### [ABOUT THIS EXERCISE]
Return every line of the listing below so that it matches the original exactly.

------------------------------------------------

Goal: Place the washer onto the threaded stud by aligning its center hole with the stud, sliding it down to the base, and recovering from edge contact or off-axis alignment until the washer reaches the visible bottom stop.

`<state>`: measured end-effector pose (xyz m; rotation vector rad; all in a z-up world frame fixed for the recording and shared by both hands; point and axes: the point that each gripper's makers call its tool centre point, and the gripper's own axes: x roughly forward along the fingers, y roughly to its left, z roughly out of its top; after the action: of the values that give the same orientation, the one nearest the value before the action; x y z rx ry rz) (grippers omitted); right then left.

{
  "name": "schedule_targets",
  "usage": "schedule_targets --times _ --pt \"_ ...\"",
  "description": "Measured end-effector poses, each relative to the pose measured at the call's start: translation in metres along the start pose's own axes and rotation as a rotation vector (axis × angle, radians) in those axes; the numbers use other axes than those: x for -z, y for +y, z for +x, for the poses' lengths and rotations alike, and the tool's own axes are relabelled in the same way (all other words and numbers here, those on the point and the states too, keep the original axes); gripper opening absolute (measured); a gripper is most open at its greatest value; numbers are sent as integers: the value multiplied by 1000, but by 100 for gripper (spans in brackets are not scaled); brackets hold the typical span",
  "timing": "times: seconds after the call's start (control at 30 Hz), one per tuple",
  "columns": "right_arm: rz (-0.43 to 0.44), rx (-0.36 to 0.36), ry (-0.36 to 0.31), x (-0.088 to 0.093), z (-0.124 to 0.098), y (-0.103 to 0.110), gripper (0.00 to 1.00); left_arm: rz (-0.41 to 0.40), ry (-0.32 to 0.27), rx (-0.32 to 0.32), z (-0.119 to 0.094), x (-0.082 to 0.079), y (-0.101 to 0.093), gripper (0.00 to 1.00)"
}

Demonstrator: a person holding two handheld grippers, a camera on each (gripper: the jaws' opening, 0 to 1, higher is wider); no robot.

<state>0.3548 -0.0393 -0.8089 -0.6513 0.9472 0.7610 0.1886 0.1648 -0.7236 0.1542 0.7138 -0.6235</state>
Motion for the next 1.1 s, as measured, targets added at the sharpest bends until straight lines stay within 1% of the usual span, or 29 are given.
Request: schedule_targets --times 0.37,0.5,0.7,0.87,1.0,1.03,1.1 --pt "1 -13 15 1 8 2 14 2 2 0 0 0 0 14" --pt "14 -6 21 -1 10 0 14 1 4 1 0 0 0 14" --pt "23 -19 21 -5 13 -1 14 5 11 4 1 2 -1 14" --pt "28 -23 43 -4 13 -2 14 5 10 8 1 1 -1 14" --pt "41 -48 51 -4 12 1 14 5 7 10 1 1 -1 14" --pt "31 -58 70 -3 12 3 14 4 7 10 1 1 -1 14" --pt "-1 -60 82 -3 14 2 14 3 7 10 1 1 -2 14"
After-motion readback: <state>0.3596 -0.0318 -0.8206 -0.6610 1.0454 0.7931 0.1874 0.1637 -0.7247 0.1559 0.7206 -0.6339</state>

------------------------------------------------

### [WRITTEN ANSWER]
Goal: Place the washer onto the threaded stud by aligning its center hole with the stud, sliding it down to the base, and recovering from edge contact or off-axis alignment until the washer reaches the visible bottom stop.

`<state>`: measured end-effector pose (xyz m; rotation vector rad; all in a z-up world frame fixed for the recording and shared by both hands; point and axes: the point that each gripper's makers call its tool centre point, and the gripper's own axes: x roughly forward along the fingers, y roughly to its left, z roughly out of its top; after the action: of the values that give the same orientation, the one nearest the value before the action; x y z rx ry rz) (grippers omitted); right then left.

{
  "name": "schedule_targets",
  "usage": "schedule_targets --times _ --pt \"_ ...\"",
  "description": "Measured end-effector poses, each relative to the pose measured at the call's start: translation in metres along the start pose's own axes and rotation as a rotation vector (axis × angle, radians) in those axes; the numbers use other axes than those: x for -z, y for +y, z for +x, for the poses' lengths and rotations alike, and the tool's own axes are relabelled in the same way (all other words and numbers here, those on the point and the states too, keep the original axes); gripper opening absolute (measured); a gripper is most open at its greatest value; numbers are sent as integers: the value multiplied by 1000, but by 100 for gripper (spans in brackets are not scaled); brackets hold the typical span",
  "timing": "times: seconds after the call's start (control at 30 Hz), one per tuple",
  "columns": "right_arm: rz (-0.43 to 0.44), rx (-0.36 to 0.36), ry (-0.36 to 0.31), x (-0.088 to 0.093), z (-0.124 to 0.098), y (-0.103 to 0.110), gripper (0.00 to 1.00); left_arm: rz (-0.41 to 0.40), ry (-0.32 to 0.27), rx (-0.32 to 0.32), z (-0.119 to 0.094), x (-0.082 to 0.079), y (-0.101 to 0.093), gripper (0.00 to 1.00)"
}

Demonstrator: a person holding two handheld grippers, a camera on each (gripper: the jaws' opening, 0 to 1, higher is wider); no robot.

<state>0.3548 -0.0393 -0.8089 -0.6513 0.9472 0.7610 0.1886 0.1648 -0.7236 0.1542 0.7138 -0.6235</state>
Motion for the next 1.1 s, as measured, targets added at the sharpest bends until straight lines stay within 1% of the usual span, or 29 are given.
Request: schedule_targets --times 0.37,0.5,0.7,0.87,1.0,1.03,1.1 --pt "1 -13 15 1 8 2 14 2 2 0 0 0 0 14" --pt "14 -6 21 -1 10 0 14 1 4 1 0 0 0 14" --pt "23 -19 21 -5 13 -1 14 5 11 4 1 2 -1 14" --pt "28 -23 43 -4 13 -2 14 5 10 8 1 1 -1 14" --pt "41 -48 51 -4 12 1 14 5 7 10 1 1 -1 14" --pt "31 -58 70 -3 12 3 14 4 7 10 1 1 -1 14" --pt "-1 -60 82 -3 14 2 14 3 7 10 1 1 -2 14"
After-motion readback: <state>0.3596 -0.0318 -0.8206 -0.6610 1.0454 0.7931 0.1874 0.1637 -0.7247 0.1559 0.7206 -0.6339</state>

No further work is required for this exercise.